A FORMER environment minister, who now heads the largely state-run stock exchange, has been using state funds to rent a car from his own company and as a result must leave his post, after opposition MP Miroslav Beblavý revealed the mishap on August 25.
Until recently Jozef Medveď served as the chairman of the managing board of the Bratislava Stock Exchange (BCPB), which the state controls through the National Property Fund (FNM), which is controlled by the Economy Ministry, which owns 76 percent of the BCPB shares. As a public official, he has been suspected of abusing his powers and allowing personal interests to trump the public interest.
Renting the car
On August 25, Beblavý reported that Medveď misused his post by hiring vehicles in the value of €19,900 from his own private company, called Vanys.

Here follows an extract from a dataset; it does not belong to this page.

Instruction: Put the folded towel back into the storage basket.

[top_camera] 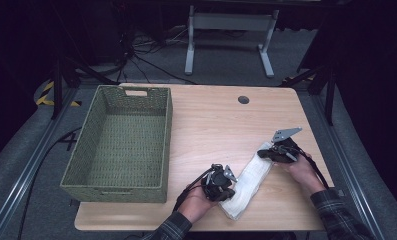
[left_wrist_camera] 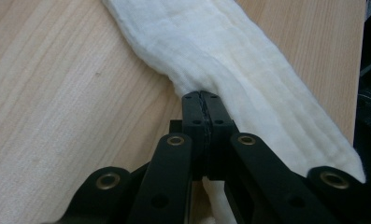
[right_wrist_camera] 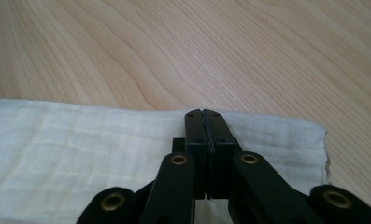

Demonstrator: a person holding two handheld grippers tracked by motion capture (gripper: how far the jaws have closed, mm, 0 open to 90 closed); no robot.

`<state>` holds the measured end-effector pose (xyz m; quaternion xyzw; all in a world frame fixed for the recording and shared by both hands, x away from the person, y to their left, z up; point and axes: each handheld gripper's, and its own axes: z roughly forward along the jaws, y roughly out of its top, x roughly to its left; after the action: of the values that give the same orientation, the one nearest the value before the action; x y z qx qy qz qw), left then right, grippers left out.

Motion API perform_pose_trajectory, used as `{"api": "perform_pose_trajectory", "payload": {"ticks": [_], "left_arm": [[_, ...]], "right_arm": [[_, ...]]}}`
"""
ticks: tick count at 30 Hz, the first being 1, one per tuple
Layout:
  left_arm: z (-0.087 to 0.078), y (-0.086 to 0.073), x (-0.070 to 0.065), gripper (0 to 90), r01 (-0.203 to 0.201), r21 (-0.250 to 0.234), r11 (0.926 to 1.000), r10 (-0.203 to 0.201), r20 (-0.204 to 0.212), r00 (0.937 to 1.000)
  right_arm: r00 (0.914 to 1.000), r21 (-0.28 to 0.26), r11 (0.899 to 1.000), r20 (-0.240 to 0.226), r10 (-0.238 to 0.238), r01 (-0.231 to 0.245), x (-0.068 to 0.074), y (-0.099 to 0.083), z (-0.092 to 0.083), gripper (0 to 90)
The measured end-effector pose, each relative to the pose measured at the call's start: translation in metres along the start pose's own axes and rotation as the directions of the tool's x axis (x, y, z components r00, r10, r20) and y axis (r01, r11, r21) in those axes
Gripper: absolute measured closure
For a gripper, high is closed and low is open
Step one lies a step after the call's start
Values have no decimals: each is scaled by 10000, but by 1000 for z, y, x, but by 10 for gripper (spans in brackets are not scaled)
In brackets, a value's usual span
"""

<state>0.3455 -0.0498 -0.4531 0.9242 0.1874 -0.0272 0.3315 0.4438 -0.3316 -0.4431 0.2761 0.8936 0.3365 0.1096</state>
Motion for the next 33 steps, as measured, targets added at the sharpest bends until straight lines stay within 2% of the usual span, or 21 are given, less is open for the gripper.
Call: {"api": "perform_pose_trajectory", "payload": {"ticks": [3,8,9,11,15,17,18,20,22,29,30,33], "left_arm": [[-1,1,6,896,19,-63,10000,-20,-76,10000],[2,8,14,896,54,-215,9998,-60,-302,9995],[3,12,19,896,166,-288,9994,-177,-402,9990],[6,16,24,896,245,-549,9982,-268,-412,9988],[10,20,27,896,262,-519,9983,-279,-333,9991],[13,21,26,896,294,-471,9985,-308,-295,9991],[14,21,26,896,205,-283,9994,-212,-260,9994],[15,22,24,896,108,-311,9995,-115,-251,9996],[15,21,23,896,83,-440,9990,-95,-270,9996],[17,19,19,896,37,-378,9993,-44,-168,9998],[17,19,18,895,155,-347,9993,-160,-149,9998],[16,18,17,896,2,-303,9995,-5,-105,9999]], "right_arm": [[9998,-429,9989,27,184,-183,2,-3,-17,900],[9996,-480,9985,24,276,-275,6,-18,-35,900],[9989,-481,9978,-91,461,-465,10,-26,-40,900],[9988,-344,9983,-126,472,-476,13,-34,-42,900],[9977,-168,9985,-437,518,-526,19,-42,-38,900],[9978,-114,9987,-453,483,-488,20,-42,-37,900],[9981,-47,9990,-443,436,-438,21,-42,-35,900],[9979,-52,9992,-505,402,-406,22,-40,-32,900],[9980,2,9994,-540,339,-339,22,-38,-28,900],[9984,54,9999,-543,149,-146,20,-22,-11,900],[9985,52,9999,-535,94,-91,20,-19,-8,900],[9987,57,10000,-516,-12,15,19,-11,-1,900]]}}
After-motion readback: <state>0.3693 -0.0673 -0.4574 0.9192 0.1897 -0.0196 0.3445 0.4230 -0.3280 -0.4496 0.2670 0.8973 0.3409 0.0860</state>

Medveď is the only shareholder in Vanys, which is managed by his wife, the TASR newswire reported.
Conceding that the Law on Conflict of Interest does not deal with companies for which the FNM is the majority shareholder and therefore it is not an issue to be handled by the parliamentary committee, Beblavý informed the Economy Ministry as well as Prime Minister Robert Fico, requesting them to look into the issue and hold Medveď accountable.
“The only one that can draw political responsibility regarding this issue is the government of the Slovak Republic, inter alia through bodies of the FNM,” Beblavý said, calling on the government to use its powers and dismiss Medveď from his post.
“Mr Economy Minister has got a clear directive – if it is true, Mr Medveď will be recalled,” Fico told journalists when asked about the issue on August 25.
The Economy Ministry confirmed later in the day that Medveď would be fired.
“From the legal point of view, the law was not violated,” Economy Ministry spokeswoman Miriam Žiaková said, as quoted by TASR. “Nevertheless, Economy Minister Pavol Pavlis views the situation as unethical, so after looking into the case, today he asked FNM chairman [Branislav Bačík] to present a proposal on dismissing the BCPB managing board chairman.”
Vanys won a tender against two competitors thanks to presenting the lowest bid, according to Žiaková.
The rental contract for the car has been properly published on the website of BCPB as “car renting”, the Sme daily reported. BCPB Director Marián Sásik confirmed for the daily that it only concerns one car, the one used by Medveď.
The CV minister
Medveď has been known to the Slovak public since 2009, when he was appointed as the fifth environment minister in the first Fico cabinet (2006-2010), after a string of ministers nominated by Smer’s coalition partner Slovak National Party (SNS) were dismissed over the infamous emissions quotas sale, which has been labelled one of the biggest corruption scandals in recent years but has never been properly investigated.
Medveď, who then served as deputy rector of a private college in Banská Bystrica, was appointed as minister after he sent his CV to an employment agency and subsequently received an offer to take up the ministerial job.
“I sent my standard CV to an agency and then I received an invitation, or rather a question, whether I was willing to go to a high level state executive position, not in politics but as an executive,” Medveď said back then in an interview with the Hospodárske Noviny daily.